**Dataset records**
-----

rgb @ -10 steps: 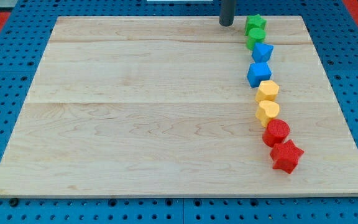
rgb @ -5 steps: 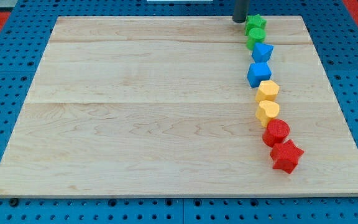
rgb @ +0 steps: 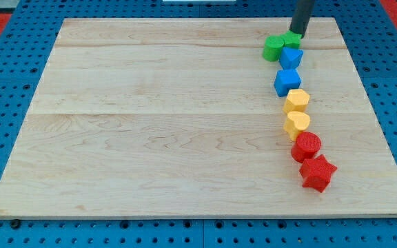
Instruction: Move the group of green blocks to the left side of the blue blocks
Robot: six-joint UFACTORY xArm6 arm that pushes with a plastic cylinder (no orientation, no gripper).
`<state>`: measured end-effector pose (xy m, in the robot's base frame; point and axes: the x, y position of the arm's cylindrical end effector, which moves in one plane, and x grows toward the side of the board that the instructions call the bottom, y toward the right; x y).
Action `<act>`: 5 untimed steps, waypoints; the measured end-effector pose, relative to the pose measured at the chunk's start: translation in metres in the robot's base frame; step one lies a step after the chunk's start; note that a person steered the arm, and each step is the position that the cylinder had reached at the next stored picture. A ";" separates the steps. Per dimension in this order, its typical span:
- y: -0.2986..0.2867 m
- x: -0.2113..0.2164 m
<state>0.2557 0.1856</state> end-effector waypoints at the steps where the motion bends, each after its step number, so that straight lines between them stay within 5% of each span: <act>1: 0.000 0.010; 5: -0.059 0.061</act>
<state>0.3171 0.1261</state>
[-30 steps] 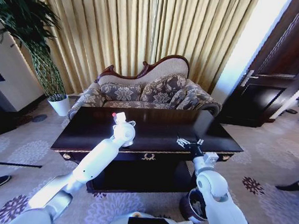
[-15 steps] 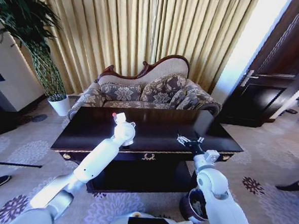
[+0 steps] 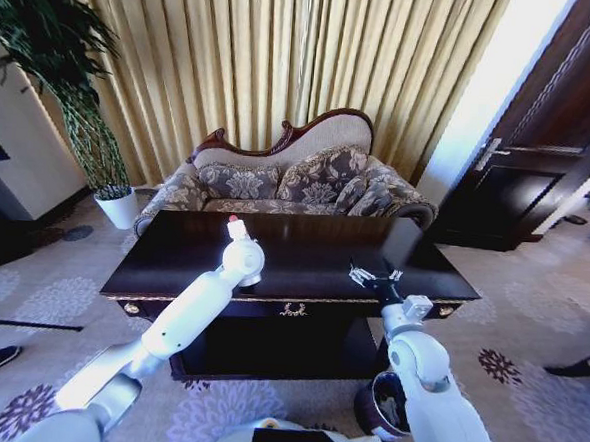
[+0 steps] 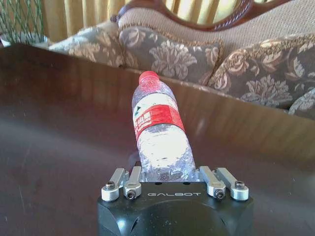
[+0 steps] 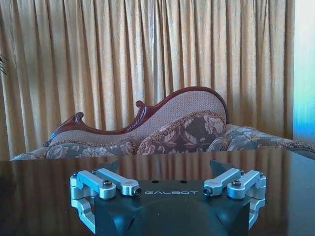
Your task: Move to the front of the table and place the trash on the table into the trash bin.
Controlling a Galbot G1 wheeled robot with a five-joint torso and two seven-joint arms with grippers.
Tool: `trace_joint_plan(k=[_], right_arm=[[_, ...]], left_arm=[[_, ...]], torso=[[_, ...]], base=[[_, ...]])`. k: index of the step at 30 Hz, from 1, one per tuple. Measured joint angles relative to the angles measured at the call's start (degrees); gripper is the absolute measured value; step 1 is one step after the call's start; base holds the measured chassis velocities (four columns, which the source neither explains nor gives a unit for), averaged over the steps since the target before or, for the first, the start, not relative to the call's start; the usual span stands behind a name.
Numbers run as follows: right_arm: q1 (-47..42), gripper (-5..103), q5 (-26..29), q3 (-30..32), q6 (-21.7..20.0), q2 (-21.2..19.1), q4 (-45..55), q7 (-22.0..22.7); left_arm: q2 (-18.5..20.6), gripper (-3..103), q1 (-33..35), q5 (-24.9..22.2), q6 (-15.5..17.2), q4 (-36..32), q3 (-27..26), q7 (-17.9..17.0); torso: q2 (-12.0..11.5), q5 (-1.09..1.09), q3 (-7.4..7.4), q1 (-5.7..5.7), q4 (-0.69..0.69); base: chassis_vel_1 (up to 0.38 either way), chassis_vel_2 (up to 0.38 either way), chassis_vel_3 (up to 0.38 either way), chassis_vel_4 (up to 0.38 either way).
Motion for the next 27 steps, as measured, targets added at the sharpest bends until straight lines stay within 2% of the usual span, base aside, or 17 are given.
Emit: trace_joint_plan(k=[3, 6, 7, 8, 9, 11, 12, 17, 18, 19, 20, 22, 23, 24, 25, 27], right_arm=[[0.1, 100, 0.0, -0.1, 0.0, 0.0, 0.0, 0.0], [0.4, 100, 0.9, -0.2, -0.1, -0.3, 0.0, 0.1], [0.4, 100, 0.9, -0.2, -0.1, -0.3, 0.0, 0.1], [0.5, 100, 1.4, -0.2, -0.3, -0.4, 0.1, 0.1], [0.9, 100, 3.6, -0.4, -0.9, -1.2, 0.6, 0.1], [1.6, 100, 7.6, -0.7, -1.8, -2.4, 1.1, 0.1], [1.6, 100, 7.6, -0.7, -1.8, -2.4, 1.1, 0.1], [4.4, 100, 24.5, -2.2, -5.0, -6.7, 3.0, -0.1], [4.4, 100, 24.5, -2.2, -5.0, -6.7, 3.0, -0.1], [5.0, 100, 27.1, -2.5, -5.4, -7.4, 3.2, -0.6], [6.0, 100, 30.2, -3.2, -6.0, -8.5, 3.3, -1.6], [7.8, 100, 32.5, -4.7, -6.0, -9.6, 2.8, -3.0], [8.4, 100, 33.1, -5.2, -5.9, -9.9, 2.5, -3.2], [8.4, 100, 33.1, -5.2, -5.9, -9.9, 2.5, -3.2], [10.1, 100, 34.4, -6.3, -5.4, -10.1, 2.0, -3.5], [12.9, 100, 35.9, -7.6, -5.2, -10.1, 1.5, -3.7]], left_arm=[[0.8, 37, 0.4, 3.6, 0.0, -0.3, 0.2, 2.6], [2.7, 36, 1.5, 14.5, -0.5, -0.3, 0.7, 10.7], [2.7, 36, 1.5, 14.5, -0.5, -0.3, 0.7, 10.7], [3.1, 36, 1.8, 17.0, -0.7, -0.3, 0.7, 12.4], [4.4, 36, 2.7, 23.1, -1.3, -0.1, 0.7, 16.6], [6.2, 36, 4.2, 30.3, -2.7, -0.1, 0.3, 21.9], [6.2, 36, 4.2, 30.3, -2.7, -0.1, 0.3, 21.9], [12.3, 36, 8.9, 51.1, -12.6, -0.3, -1.2, 37.8], [12.3, 36, 8.9, 51.1, -12.6, -0.3, -1.2, 37.8], [13.2, 36, 9.3, 54.2, -14.4, -0.3, -1.5, 40.2], [14.7, 36, 9.8, 58.9, -17.9, -0.3, -2.1, 43.7], [16.4, 36, 9.9, 64.8, -23.0, -0.3, -2.9, 47.3], [17.1, 36, 9.8, 66.8, -24.8, -0.3, -3.1, 48.7], [17.1, 36, 9.8, 66.8, -24.8, -0.3, -3.1, 48.7], [18.3, 36, 9.5, 70.0, -27.7, -0.6, -3.4, 50.9], [20.0, 36, 8.9, 73.6, -31.2, -1.6, -3.2, 53.6]], torso=[[0.0, 0.00, 0.00, 0.00, 0.00], [0.0, 0.00, 0.00, 0.00, -0.01], [0.0, 0.00, 0.00, 0.00, -0.01], [0.0, 0.00, 0.00, 0.00, 0.00], [0.0, 0.00, 0.00, 0.00, 0.00], [0.0, -0.01, 0.00, 0.00, -0.01], [0.0, -0.01, 0.00, 0.00, -0.01], [0.0, -0.01, 0.00, 0.00, 0.02], [0.0, -0.01, 0.00, 0.00, 0.02], [0.0, -0.01, 0.00, 0.00, 0.02], [0.0, -0.03, 0.00, 0.00, 0.01], [0.0, -0.01, 0.00, 0.00, 0.00], [0.0, 0.00, 0.00, 0.00, 0.00], [0.0, 0.00, 0.00, 0.00, 0.00], [0.0, 0.00, 0.00, 0.00, 0.00], [0.0, 0.00, 0.00, 0.01, 0.00]], base=[[0.000, 0.000, 0.000, 0.000], [0.000, 0.000, 0.000, 0.000], [0.000, 0.000, 0.000, 0.000], [0.000, 0.000, 0.000, 0.000], [0.000, 0.000, 0.000, 0.000], [0.000, 0.000, 0.000, 0.000], [0.000, 0.000, 0.000, 0.000], [0.000, 0.000, 0.000, 0.000], [0.000, 0.000, 0.000, 0.000], [0.000, 0.000, 0.000, 0.000], [0.000, 0.000, 0.000, 0.000], [0.000, 0.000, 0.000, 0.000], [0.000, 0.000, 0.000, 0.000], [0.000, 0.000, 0.000, 0.000], [0.000, 0.000, 0.000, 0.000], [0.000, 0.000, 0.000, 0.000]])
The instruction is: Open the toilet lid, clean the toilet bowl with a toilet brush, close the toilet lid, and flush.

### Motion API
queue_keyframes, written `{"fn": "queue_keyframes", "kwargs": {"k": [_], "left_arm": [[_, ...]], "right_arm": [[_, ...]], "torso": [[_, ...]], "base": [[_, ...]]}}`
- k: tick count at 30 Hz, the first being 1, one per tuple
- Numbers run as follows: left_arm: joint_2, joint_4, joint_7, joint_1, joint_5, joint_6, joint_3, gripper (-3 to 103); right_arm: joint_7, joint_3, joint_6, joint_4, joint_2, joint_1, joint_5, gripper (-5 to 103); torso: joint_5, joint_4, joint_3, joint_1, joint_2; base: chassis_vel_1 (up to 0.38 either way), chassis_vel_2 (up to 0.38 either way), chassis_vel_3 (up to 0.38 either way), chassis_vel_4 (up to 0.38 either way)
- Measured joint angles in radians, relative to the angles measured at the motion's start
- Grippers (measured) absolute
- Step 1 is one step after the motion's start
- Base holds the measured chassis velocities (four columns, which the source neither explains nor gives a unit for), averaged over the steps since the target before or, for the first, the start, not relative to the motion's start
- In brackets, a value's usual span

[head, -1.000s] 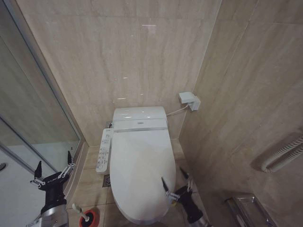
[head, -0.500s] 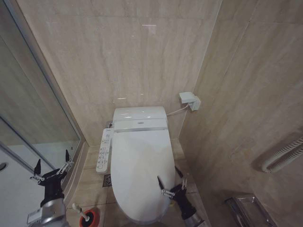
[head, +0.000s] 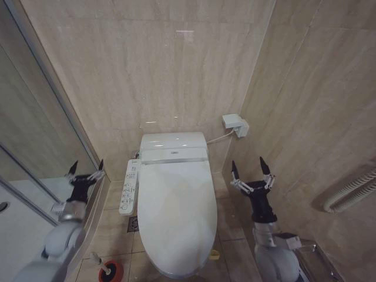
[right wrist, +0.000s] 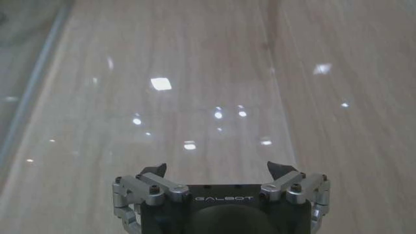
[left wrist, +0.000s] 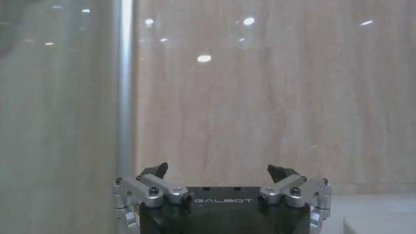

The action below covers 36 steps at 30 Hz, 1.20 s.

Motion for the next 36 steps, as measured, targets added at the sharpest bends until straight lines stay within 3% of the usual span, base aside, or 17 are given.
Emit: {"fn": "queue_keyframes", "kwargs": {"k": [2,5,10,13,20,36], "left_arm": [[0.01,0.029,0.02,-0.021,-0.011,-0.012,0.014,100],[0.025,0.154,0.086,-0.107,-0.03,-0.07,0.067,100],[0.025,0.315,0.155,-0.269,-0.03,-0.134,0.155,100],[0.028,0.345,0.164,-0.31,-0.033,-0.139,0.178,100],[0.035,0.334,0.163,-0.312,-0.035,-0.136,0.182,100],[0.053,0.263,0.158,-0.277,-0.044,-0.122,0.155,100]], "right_arm": [[0.004,-0.009,-0.006,-0.018,0.003,0.022,0.002,100],[0.011,-0.053,-0.029,-0.072,0.017,0.069,0.011,100],[0.013,-0.058,-0.041,-0.083,0.027,0.064,0.03,100],[0.012,-0.047,-0.045,-0.084,0.029,0.054,0.038,100],[-0.026,-0.042,-0.026,-0.093,0.034,0.038,0.091,100],[0.006,-0.061,-0.039,-0.111,0.05,0.051,0.04,100]], "torso": [[0.0,-0.0001,0.0,0.0,0.0],[-0.0001,0.0021,0.0,0.0,0.0],[-0.0001,0.0,0.0,0.0,0.0],[0.0001,-0.0001,0.0,0.0,0.0],[0.0001,0.0009,0.0,0.0,0.0],[0.0,0.0002,0.0,0.0,0.0]], "base": [[0.0,0.0,0.0,0.0],[0.0,0.0,0.0,0.0],[0.0,0.0,0.0,0.0],[0.0,0.0,0.0,0.0],[0.0,0.0,0.0,0.0],[-0.115,0.111,0.12,-0.111]]}}
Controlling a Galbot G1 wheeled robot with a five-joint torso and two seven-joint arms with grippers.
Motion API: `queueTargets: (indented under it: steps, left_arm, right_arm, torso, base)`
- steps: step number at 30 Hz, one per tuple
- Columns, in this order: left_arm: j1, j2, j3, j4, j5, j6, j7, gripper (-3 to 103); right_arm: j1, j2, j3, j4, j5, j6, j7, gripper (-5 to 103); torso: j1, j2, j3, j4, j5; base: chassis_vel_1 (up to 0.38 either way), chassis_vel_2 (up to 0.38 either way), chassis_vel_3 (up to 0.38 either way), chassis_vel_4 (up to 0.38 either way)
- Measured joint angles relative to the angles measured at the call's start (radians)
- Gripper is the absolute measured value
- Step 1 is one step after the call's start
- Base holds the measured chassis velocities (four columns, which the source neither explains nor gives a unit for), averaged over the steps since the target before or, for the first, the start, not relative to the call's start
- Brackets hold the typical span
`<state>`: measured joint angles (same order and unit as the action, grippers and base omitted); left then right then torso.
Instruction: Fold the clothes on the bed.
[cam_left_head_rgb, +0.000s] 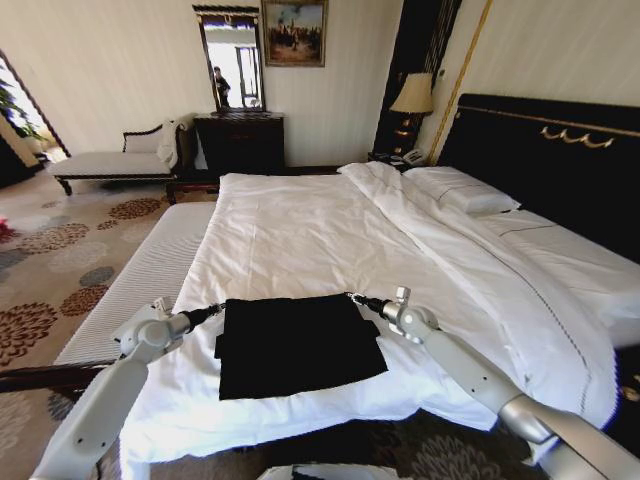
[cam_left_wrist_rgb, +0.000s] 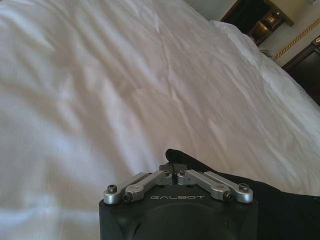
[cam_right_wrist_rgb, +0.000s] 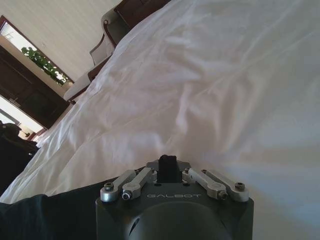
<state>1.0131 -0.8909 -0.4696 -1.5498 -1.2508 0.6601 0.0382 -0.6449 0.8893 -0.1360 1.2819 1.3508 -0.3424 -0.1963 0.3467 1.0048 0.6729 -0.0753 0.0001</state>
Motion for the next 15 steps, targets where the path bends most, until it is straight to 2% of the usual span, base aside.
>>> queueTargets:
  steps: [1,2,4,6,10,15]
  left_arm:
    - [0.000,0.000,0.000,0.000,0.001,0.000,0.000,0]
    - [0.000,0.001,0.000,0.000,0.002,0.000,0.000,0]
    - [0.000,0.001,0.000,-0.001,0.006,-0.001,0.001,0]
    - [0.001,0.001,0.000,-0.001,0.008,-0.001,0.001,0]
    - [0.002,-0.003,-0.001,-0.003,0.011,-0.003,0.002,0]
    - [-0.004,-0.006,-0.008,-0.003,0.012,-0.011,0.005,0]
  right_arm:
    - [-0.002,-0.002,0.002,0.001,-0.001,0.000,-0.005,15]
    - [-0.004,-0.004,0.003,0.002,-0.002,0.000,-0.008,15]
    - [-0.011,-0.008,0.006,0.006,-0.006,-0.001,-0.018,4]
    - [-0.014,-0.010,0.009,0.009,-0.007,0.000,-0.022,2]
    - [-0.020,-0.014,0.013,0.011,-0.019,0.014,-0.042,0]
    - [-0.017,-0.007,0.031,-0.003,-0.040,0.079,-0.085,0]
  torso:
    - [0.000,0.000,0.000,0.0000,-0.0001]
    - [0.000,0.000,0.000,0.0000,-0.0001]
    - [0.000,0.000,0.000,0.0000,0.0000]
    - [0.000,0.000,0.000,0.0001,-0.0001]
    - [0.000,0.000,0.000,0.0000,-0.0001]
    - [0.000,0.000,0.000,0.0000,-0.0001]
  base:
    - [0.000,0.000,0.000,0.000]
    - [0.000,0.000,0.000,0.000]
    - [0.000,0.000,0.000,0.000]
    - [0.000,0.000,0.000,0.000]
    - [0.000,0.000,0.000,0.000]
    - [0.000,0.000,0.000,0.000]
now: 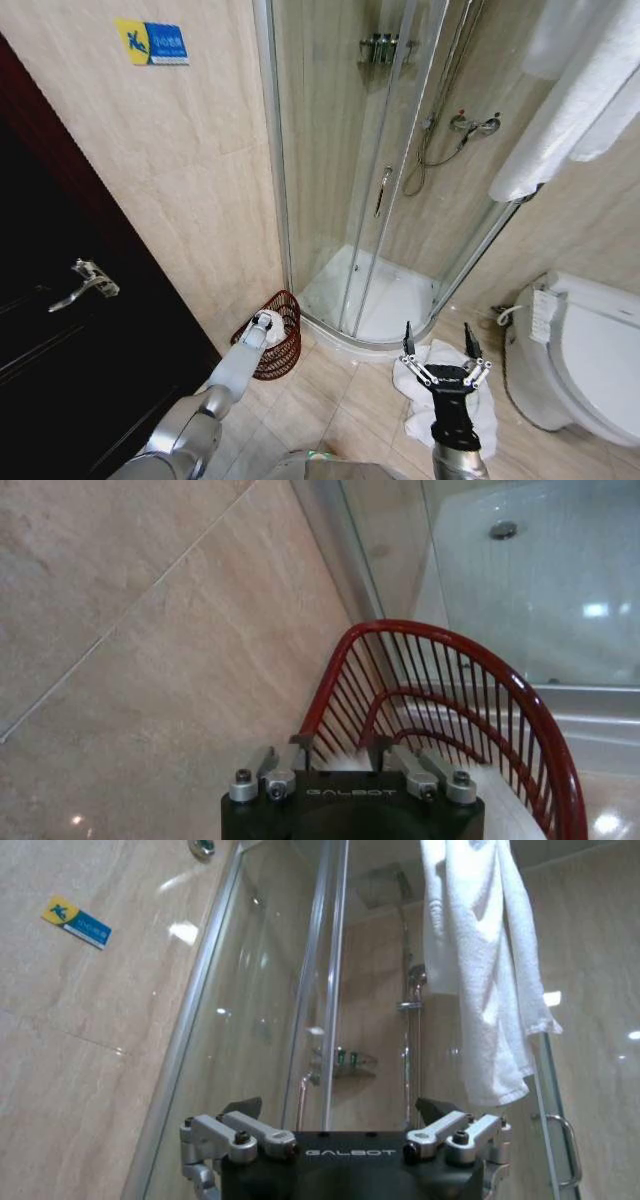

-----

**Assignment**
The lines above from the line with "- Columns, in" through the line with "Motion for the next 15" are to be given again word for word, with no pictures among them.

**Problem solution**
- Columns, in this order: left_arm: j1, j2, j3, j4, j5, j6, j7, gripper (-3 to 103); right_arm: j1, j2, j3, j4, j5, j6, j7, gripper (-5 to 103); torso: j1, j2, j3, j4, j5; base: chassis_vel_1 (up to 0.38 either way), chassis_vel_2 (up to 0.38 either way), chassis_vel_3 (up to 0.38 either way), chassis_vel_4 (up to 0.38 either way)
- Measured joint angles relative to the angles measured at the call's start (radians)
- Gripper is the absolute measured value
- Step 1 is one step after the call's start
- Base holds the measured chassis velocities (four columns, which the source neither explains nor gives a unit for), averaged over the steps since the target before or, for the first, the start, not relative to the call's start
- Brackets hold the typical span
`<state>`: measured joint angles (same order and unit as the action, grippers and base omitted); left then right then torso.
Instruction: Fold the clothes on the bed.
[cam_left_head_rgb, +0.000s] 
[cam_left_wrist_rgb, +0.000s] 
[cam_right_wrist_rgb, +0.000s] 
<state>1.0131 -0.8909 -0.4696 -1.5498 -1.2508 0.6601 0.0382 -0.6449 0.8893 -0.1360 1.2819 1.3508 -0.3424 -0.1963 0.3467 1.0048 0.6729 -0.0753 0.0001</state>
Motion for the next 15 steps, targets where the path bends most, until it is straight to 2% of the usual span, base aside.

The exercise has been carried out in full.